▶ [EXERCISE INSTRUCTIONS]: Output range, inclusive: from the line containing "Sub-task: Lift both" to the line containing "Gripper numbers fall". Restate those lines from the data below word for word and only those.

▶ [INPUT DATA]:

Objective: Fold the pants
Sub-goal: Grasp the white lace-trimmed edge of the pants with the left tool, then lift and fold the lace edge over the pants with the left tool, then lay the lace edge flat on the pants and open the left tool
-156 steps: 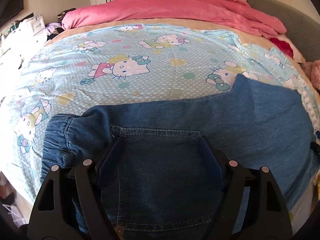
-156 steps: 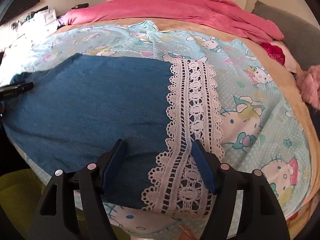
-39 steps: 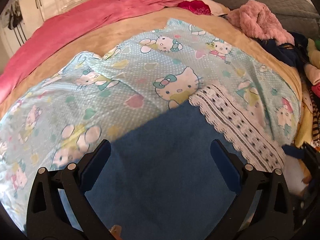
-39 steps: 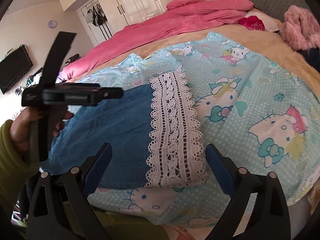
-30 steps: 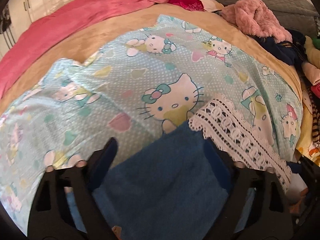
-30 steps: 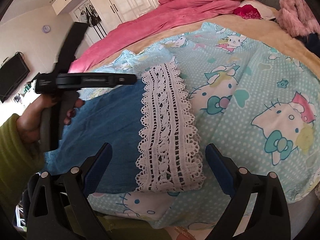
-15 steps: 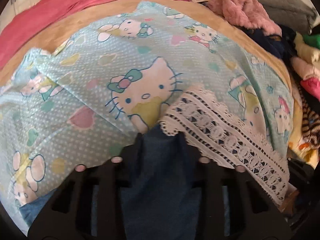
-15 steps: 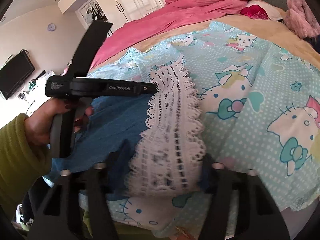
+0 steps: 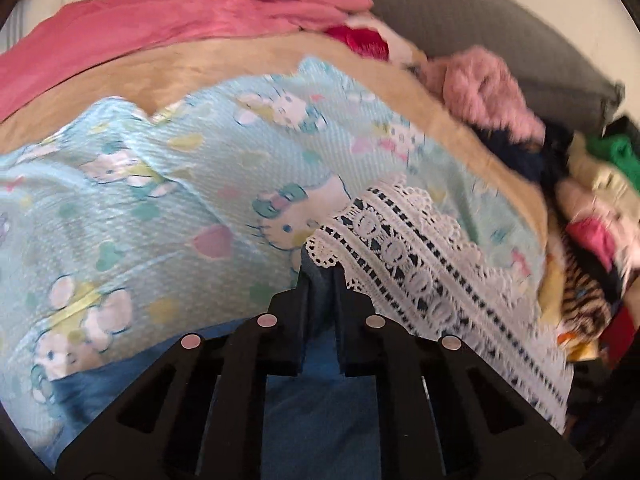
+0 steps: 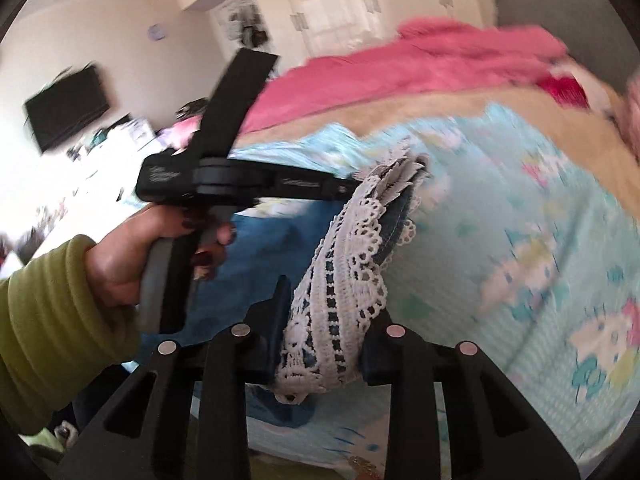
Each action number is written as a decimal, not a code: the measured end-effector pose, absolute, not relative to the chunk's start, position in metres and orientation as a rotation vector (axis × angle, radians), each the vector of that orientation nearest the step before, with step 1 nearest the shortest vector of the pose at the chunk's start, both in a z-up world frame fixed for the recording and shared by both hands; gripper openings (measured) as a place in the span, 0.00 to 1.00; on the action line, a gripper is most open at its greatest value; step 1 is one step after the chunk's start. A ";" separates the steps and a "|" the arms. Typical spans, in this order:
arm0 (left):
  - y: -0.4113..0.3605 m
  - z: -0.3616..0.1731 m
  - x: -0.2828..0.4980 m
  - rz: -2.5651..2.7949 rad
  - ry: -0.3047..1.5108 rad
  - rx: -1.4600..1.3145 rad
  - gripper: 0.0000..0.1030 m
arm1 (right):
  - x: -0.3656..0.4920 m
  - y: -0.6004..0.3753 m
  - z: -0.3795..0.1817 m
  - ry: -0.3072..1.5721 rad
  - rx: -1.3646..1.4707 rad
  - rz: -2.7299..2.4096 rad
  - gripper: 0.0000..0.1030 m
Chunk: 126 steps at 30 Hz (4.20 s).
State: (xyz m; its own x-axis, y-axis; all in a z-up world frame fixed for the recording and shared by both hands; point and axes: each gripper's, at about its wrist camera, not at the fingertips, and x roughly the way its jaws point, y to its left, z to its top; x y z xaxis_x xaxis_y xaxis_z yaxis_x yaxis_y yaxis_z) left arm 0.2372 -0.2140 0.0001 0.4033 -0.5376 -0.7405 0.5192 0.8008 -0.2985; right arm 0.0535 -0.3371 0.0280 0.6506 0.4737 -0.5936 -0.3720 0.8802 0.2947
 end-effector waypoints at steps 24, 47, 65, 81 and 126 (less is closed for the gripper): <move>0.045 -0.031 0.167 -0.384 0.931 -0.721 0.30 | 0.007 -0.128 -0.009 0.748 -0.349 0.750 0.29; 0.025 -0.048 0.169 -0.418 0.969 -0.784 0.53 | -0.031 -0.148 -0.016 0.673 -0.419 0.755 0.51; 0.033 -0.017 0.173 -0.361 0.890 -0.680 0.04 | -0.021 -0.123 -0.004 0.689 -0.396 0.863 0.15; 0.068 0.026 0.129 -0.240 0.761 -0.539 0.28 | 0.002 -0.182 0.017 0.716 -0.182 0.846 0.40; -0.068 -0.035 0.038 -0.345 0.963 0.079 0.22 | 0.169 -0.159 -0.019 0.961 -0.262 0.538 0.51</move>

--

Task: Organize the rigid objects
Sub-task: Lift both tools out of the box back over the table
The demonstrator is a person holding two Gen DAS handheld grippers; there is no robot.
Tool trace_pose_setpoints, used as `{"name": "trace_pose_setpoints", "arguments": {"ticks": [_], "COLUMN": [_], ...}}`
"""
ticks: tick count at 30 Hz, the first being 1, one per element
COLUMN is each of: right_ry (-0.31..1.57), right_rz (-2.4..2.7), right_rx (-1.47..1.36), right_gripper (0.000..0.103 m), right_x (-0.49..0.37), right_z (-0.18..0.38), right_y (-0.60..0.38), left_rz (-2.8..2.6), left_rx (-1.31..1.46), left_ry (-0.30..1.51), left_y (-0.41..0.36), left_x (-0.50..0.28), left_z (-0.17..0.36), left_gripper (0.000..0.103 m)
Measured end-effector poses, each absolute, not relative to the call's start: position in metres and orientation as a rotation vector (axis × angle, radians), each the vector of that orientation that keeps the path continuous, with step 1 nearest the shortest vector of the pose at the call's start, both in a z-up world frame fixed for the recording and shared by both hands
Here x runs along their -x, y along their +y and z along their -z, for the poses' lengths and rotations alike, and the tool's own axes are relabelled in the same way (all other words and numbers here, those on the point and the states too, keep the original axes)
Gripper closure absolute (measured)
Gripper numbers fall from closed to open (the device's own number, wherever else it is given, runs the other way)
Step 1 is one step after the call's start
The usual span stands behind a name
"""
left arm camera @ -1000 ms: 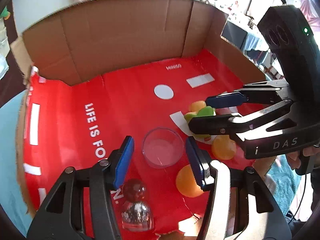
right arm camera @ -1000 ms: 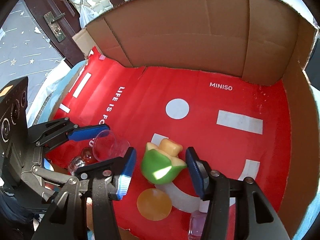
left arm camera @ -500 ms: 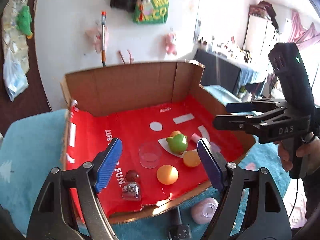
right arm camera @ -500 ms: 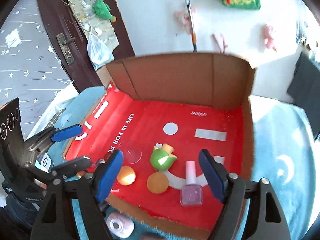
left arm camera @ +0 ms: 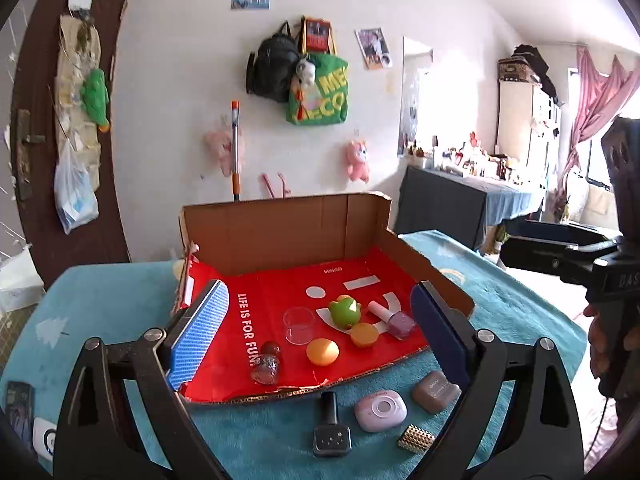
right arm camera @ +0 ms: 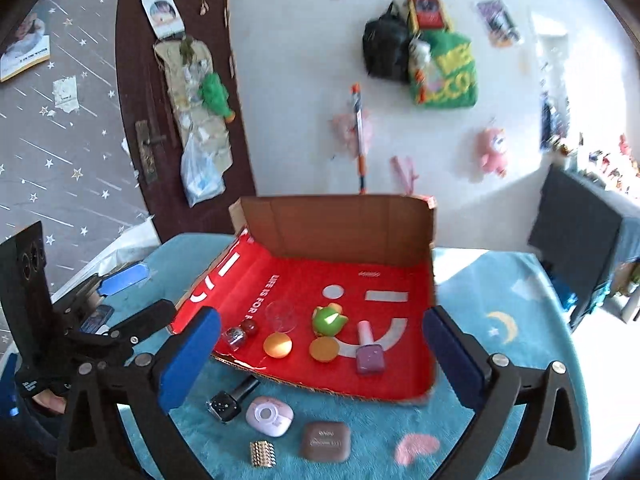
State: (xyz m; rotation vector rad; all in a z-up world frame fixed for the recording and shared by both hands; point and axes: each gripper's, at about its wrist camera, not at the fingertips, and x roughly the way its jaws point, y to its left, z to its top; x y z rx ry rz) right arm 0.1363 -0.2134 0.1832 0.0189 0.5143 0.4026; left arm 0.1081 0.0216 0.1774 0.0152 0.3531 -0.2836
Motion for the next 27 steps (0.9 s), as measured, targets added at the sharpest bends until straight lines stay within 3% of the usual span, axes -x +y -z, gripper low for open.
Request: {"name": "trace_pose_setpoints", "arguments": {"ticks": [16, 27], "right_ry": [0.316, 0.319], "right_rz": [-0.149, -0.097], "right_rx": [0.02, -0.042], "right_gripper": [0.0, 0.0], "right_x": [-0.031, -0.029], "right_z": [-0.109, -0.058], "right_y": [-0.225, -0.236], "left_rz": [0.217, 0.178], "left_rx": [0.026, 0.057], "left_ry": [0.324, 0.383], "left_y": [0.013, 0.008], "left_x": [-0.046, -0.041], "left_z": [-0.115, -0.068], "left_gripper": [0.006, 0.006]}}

▶ [SOLUTION TO THIS TASK]:
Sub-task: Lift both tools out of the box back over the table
The demonstrator is a person holding two Gen DAS handheld grippers; there is no robot.
Tool trace_pose_setpoints, used as `{"name": "trace_pose_setpoints", "arguments": {"ticks": [_], "COLUMN": [_], ...}}`
"""
ticks: tick count at 30 Hz, the first being 1, one per element
COLUMN is each of: right_ry (-0.31..1.57), right_rz (-2.4..2.7), right_rx (-1.47..1.36), right_gripper (0.000..0.103 m), right_x (-0.49..0.37), right_z (-0.18..0.38), right_y (-0.60..0.38), left_rz (-2.8..2.6), left_rx (-1.31..1.46), left_ry (-0.30..1.51), left_y (-0.41..0.36), left_x (-0.50..0.28), left_z (-0.17..0.36), left_gripper (0.000..0.103 m)
Measured end-effector poses, each absolute, not relative to the call's start: position in metres and orientation as a rotation vector (axis × angle, radians), each the vector of that orientation that keeps the path continuous, with step 1 nearest the shortest vector of the pose at the call's start, both in a z-up world frame fixed for the recording and shared by both hands
Here x runs along their -x, y along their +y and z along their -z, for the poses' lengths and rotations alike, and the tool's own axes are relabelled in the same way (all other words and numbers here, those on the point and the states too, keep the original axes)
Gripper closure absolute (measured)
Gripper numbers fall from closed to open (the device's own number, wherever else it is given, runs the other way)

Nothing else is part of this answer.